[RECORDS FOR THE EXERCISE Boundary: Start]
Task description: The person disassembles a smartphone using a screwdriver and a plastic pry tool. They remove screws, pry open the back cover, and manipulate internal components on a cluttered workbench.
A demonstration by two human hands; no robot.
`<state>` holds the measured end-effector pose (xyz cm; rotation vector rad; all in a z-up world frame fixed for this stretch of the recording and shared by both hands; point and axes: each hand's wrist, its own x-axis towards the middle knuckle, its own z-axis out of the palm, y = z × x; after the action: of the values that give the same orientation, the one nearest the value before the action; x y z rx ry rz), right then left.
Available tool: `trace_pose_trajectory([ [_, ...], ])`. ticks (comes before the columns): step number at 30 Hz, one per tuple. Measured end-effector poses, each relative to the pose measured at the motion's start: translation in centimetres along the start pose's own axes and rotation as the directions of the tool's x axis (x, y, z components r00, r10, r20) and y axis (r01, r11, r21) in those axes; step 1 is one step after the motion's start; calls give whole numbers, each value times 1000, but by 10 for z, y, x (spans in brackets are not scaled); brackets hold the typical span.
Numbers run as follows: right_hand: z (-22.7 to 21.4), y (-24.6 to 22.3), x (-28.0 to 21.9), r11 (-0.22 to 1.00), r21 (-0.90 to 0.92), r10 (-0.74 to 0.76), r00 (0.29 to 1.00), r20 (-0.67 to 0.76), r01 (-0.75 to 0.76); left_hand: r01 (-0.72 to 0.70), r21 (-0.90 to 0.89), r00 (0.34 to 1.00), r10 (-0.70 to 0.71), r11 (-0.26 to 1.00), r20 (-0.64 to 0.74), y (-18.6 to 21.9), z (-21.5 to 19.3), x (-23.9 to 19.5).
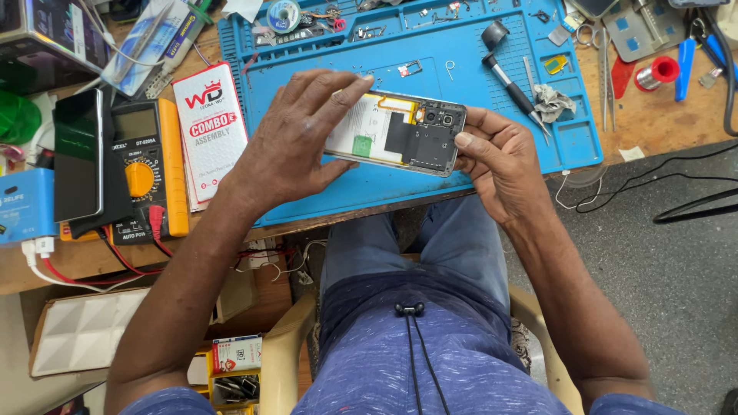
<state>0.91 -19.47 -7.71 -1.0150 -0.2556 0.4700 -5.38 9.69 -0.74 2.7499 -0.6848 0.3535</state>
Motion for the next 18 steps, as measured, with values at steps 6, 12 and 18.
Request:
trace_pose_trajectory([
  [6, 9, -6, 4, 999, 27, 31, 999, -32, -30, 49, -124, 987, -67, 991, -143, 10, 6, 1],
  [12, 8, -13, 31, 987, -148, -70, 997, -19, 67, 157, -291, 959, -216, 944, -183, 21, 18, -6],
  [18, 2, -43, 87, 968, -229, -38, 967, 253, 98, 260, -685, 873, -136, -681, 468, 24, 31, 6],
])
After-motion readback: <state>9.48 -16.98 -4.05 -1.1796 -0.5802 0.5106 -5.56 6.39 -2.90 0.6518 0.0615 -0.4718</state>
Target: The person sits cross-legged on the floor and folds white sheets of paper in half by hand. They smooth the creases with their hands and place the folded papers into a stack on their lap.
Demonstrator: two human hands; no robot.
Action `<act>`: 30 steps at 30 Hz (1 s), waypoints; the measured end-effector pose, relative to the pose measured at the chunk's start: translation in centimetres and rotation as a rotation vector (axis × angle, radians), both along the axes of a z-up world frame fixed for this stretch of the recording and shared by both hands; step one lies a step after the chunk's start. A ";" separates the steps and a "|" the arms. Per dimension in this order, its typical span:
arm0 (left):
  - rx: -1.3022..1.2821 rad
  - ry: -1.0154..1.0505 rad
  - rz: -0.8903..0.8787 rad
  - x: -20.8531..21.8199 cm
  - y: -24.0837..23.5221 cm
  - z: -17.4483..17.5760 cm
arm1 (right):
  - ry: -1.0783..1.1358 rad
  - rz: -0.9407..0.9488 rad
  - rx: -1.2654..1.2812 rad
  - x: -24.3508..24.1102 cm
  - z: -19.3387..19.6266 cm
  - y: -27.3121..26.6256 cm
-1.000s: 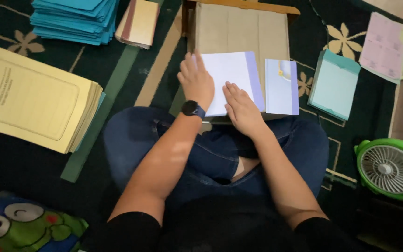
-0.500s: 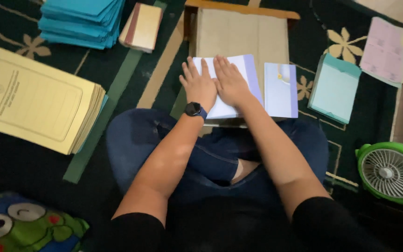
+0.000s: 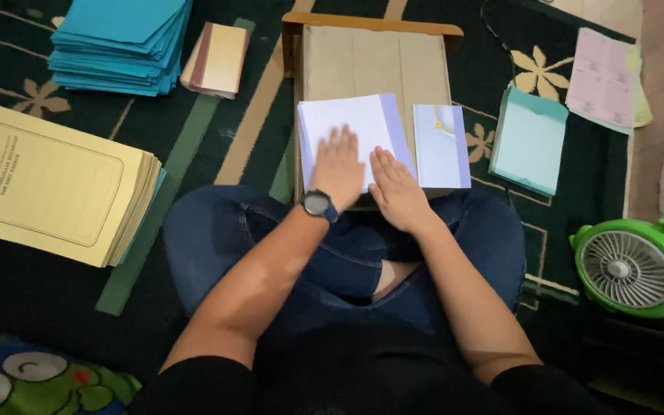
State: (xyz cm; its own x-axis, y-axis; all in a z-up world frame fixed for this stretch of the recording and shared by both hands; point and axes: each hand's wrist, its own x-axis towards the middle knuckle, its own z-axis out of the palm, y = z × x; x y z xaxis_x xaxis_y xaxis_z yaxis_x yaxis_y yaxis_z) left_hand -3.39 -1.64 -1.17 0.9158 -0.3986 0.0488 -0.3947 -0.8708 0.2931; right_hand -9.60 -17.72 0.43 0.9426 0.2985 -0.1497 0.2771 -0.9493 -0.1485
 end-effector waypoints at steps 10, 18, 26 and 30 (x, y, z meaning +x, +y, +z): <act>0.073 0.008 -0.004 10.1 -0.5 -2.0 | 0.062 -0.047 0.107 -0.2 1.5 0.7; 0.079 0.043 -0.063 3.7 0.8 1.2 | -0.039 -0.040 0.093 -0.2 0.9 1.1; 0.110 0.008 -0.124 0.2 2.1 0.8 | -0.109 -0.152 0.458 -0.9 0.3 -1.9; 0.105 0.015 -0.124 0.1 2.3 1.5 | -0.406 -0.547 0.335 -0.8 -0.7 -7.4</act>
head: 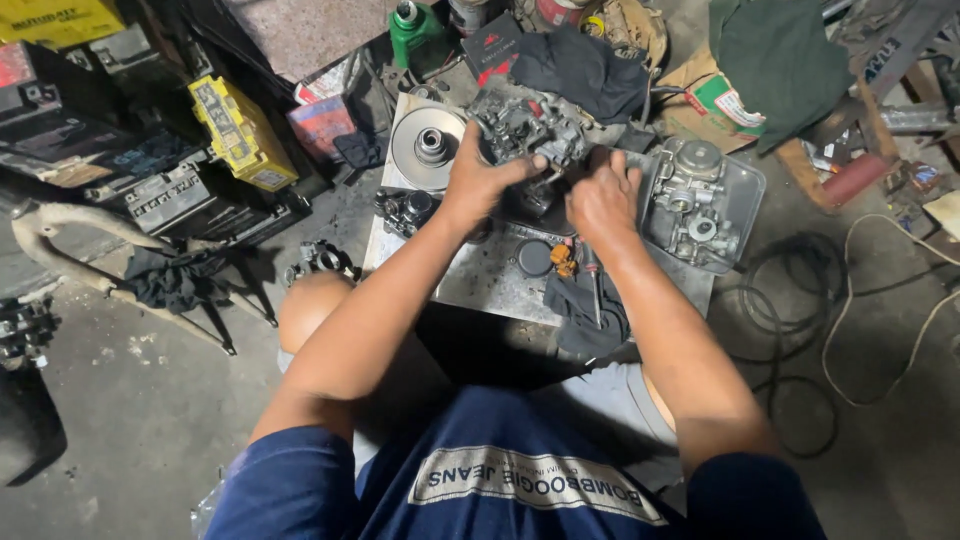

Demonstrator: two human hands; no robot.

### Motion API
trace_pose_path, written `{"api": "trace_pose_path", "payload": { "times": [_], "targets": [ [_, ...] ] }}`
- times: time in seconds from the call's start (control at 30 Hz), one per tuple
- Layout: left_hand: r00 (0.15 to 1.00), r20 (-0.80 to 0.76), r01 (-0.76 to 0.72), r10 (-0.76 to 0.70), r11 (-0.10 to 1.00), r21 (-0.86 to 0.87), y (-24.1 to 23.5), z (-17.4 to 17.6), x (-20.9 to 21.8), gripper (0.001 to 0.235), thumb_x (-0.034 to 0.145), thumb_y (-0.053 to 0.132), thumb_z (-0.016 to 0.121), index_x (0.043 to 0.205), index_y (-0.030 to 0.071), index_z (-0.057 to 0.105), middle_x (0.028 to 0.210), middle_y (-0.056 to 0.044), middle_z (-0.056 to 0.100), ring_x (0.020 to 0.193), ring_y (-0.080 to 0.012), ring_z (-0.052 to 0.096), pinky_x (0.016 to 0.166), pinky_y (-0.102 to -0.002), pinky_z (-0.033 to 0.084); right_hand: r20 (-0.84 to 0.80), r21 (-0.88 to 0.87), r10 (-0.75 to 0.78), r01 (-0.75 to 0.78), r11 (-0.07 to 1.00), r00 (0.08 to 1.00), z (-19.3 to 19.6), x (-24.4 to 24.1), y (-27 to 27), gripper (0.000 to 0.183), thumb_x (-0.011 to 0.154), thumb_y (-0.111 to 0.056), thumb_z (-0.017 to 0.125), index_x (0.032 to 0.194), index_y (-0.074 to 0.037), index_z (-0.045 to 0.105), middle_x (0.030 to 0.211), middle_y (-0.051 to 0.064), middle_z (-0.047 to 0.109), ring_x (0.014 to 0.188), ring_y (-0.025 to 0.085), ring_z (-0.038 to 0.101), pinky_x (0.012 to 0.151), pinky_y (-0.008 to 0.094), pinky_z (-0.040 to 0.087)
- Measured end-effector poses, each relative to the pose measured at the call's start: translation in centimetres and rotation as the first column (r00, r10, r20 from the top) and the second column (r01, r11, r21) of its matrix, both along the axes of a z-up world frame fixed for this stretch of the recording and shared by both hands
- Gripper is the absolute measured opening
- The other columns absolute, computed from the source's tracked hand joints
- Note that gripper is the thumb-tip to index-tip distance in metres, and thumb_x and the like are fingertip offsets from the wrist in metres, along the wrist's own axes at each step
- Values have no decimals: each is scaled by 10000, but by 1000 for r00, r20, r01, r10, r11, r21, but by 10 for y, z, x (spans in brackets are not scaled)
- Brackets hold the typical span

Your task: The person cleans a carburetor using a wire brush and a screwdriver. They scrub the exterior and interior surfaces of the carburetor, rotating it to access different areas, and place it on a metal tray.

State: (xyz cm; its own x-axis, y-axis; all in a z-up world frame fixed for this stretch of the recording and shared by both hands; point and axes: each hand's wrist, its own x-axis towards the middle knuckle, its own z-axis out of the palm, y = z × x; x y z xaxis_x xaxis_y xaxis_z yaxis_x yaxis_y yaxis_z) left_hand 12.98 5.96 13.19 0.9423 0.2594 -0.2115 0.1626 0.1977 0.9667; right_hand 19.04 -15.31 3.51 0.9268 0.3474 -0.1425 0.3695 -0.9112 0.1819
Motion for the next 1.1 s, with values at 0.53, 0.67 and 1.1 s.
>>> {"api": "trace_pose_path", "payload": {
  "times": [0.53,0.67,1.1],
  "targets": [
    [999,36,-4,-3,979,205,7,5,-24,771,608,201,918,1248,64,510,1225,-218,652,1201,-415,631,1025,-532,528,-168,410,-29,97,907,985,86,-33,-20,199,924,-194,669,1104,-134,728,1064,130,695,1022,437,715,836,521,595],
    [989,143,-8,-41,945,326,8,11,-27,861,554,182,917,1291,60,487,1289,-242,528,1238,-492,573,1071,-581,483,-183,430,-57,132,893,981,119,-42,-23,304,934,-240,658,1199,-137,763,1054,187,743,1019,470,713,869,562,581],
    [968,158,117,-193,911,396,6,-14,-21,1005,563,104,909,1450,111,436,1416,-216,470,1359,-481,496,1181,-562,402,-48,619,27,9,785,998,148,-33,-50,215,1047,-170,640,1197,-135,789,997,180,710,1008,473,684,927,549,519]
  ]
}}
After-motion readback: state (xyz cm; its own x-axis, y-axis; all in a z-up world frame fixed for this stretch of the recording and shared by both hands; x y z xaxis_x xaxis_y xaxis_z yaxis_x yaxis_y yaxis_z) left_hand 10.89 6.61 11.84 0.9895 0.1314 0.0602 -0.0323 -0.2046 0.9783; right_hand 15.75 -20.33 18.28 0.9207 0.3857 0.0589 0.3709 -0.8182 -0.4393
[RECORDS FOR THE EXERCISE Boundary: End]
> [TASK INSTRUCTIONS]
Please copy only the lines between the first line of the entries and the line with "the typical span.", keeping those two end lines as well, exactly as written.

> [SOLUTION TO THE PROBLEM]
Task description: The person disassembles a smartphone using a screwdriver and a plastic pry tool. They remove screws, pry open the back cover, and manipulate internal components on a cluttered workbench.
A demonstration by two human hands; no robot.
`<state>` holds the measured end-effector pose (xyz cm; rotation vector rad; all in a z-up world frame fixed for this stretch of the recording and shared by both hands; point and axes: each hand's wrist, its own x-axis towards the middle knuckle, its own z-axis out of the palm, y = z × x; after the action: of the values that give the same orientation, the one nearest the value before the action; x y z rx ry rz), right then left.
Available tool: `trace_pose_trajectory([ [_, ...], ])`. ticks (comes before the columns): step number at 30 Hz, one per tuple. Measured end-effector poses, each relative to the pose measured at the motion's start: translation in centimetres along the start pose's own axes and rotation as the directions of the tool's x axis (x, y, z components r00, r10, r20) and y axis (r01, r11, r21) in those axes; step 1 is one step after the motion's start; calls give whole numbers, each value times 1000, but by 10 for z, y, x (spans in brackets are not scaled); brackets hold the typical span.

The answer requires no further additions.